Return every entry below word for word and leave out any picture.

--

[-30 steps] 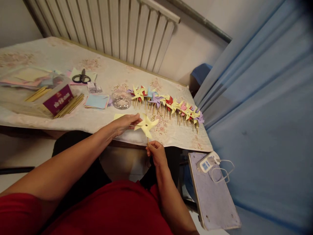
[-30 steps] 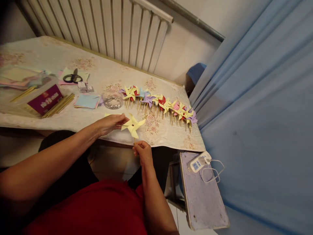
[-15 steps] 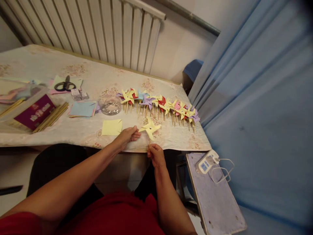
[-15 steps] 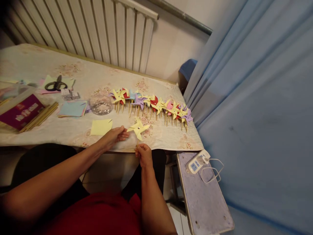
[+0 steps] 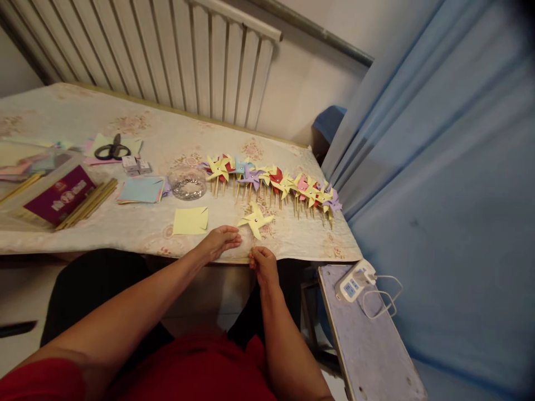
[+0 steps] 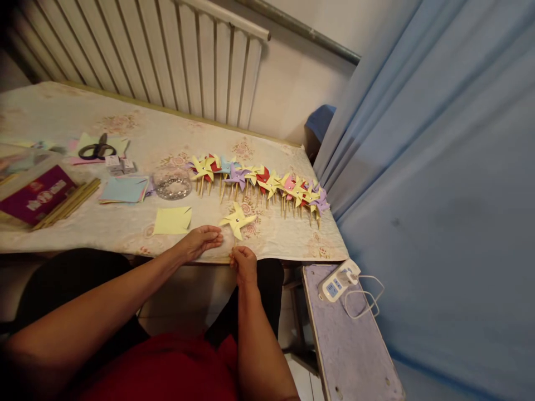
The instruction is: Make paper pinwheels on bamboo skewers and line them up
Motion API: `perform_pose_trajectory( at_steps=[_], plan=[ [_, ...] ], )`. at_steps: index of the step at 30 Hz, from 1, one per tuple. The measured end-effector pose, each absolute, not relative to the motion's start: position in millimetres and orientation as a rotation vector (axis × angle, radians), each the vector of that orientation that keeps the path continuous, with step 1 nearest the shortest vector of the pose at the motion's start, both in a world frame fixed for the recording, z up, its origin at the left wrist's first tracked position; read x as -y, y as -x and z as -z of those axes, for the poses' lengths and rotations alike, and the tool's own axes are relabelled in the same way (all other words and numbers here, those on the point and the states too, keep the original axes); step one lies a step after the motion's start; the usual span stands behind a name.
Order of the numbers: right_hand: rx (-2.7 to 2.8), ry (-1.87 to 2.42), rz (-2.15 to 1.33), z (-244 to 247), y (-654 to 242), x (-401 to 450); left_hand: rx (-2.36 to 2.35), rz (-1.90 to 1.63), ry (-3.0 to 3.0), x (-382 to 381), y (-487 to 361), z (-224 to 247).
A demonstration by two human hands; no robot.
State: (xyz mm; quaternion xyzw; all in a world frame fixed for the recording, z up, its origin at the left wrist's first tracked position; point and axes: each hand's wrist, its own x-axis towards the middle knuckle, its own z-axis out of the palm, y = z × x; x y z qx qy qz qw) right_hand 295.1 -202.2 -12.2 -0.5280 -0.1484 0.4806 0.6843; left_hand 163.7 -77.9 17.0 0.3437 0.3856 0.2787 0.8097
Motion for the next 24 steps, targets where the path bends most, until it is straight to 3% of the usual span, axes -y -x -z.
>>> perform_pose_trajectory(
  at_steps=[24],
  plan=[
    [0.411, 1.262, -1.013, 14, -292, 201, -0.821, -0.688, -0.744, 71, -177, -9]
  ],
)
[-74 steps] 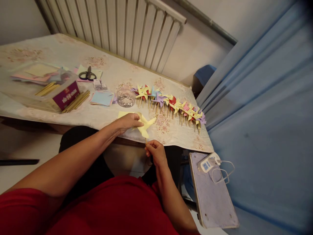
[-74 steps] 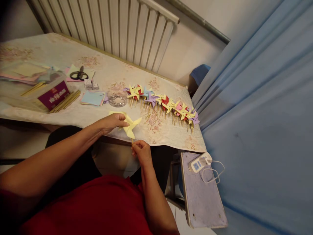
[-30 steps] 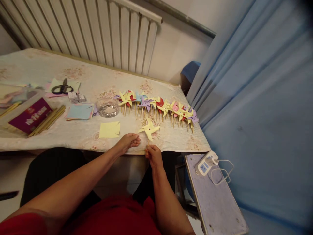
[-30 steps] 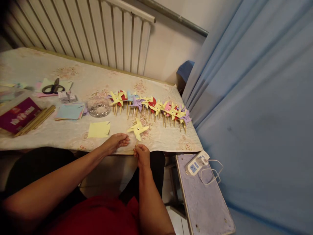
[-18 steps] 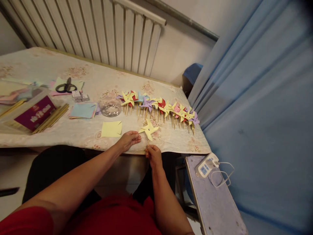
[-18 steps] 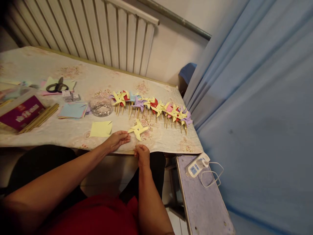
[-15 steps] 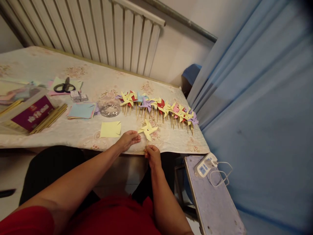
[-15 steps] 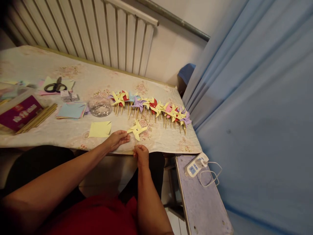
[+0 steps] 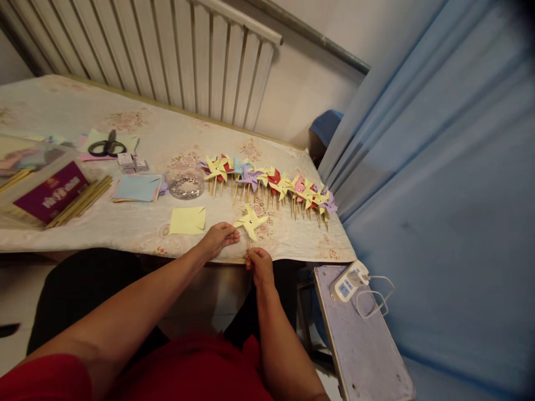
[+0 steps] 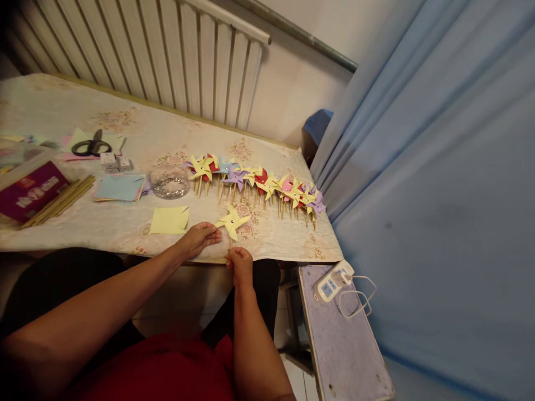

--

__RESPONSE TO THE TASK__.
[-30 steps] 
[-30 steps] 
[-15 steps] 
[-15 steps] 
[+0 steps] 
[+0 steps] 
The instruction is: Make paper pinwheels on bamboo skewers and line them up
Motion API: `perform_pose_trajectory( at_steps=[_], plan=[ [_, ...] ], )`. at_steps: index of the step at 30 Hz, from 1, one per tuple. The measured end-effector pose, each absolute, not relative to the motion's start: position in millimetres and orientation as a rotation vector (axis × angle, radians), each the vector of that orientation that keeps the path continuous, with step 1 nearest the shortest vector of the pose at the motion's start, both in a world frame fixed for the recording, z up, its origin at the left wrist's first tracked position; read x as -y, y as -x and z as -z of those axes, for the poses' lengths and rotations alike, and the tool's own axes are relabelled in the same way (all other words and numbers here, those on the point and the states too, keep the original axes); step one lies a step after the motion's start; the usual span stands behind a name.
Order of the numbers: right_hand: rx (-2.7 to 2.8), ry (-1.87 to 2.42), rz (-2.15 to 1.33), z (-244 to 247), y (-654 to 242), x (-401 to 450); left_hand: rx (-2.36 to 2.35), rz (-1.90 to 1.63), ry (-3.0 to 3.0), x (-382 to 381), y (-487 to 361), z (-224 to 247).
A demonstration by two human hands; no robot.
State: (xyz mm; quaternion xyzw; all in a world frame fixed for the recording, z up, its origin at the left wrist's first tracked position; point and axes: each hand's wrist, its own x-axis towards the middle knuckle, its own z-axis out of the palm, y = z × x; x y z qx qy qz qw) right_hand 295.1 -202.2 -12.2 -0.5280 -0.1484 0.4806 0.6843; left_hand 163.7 -77.9 17.0 0.3437 0.3856 0.2787 0.8097
Motion for the next 24 steps, targets where the path bends most, until it is straight to 3% of the usual span, axes -y -x -z.
>>> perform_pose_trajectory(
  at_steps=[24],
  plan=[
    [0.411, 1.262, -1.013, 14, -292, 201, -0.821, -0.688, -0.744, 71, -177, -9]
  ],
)
[-74 steps] 
[-74 steps] 
[-30 steps] 
[-30 steps] 
[-18 steps] 
[-18 steps] 
[-15 steps] 
[-15 steps] 
[+0 steps] 
[+0 steps] 

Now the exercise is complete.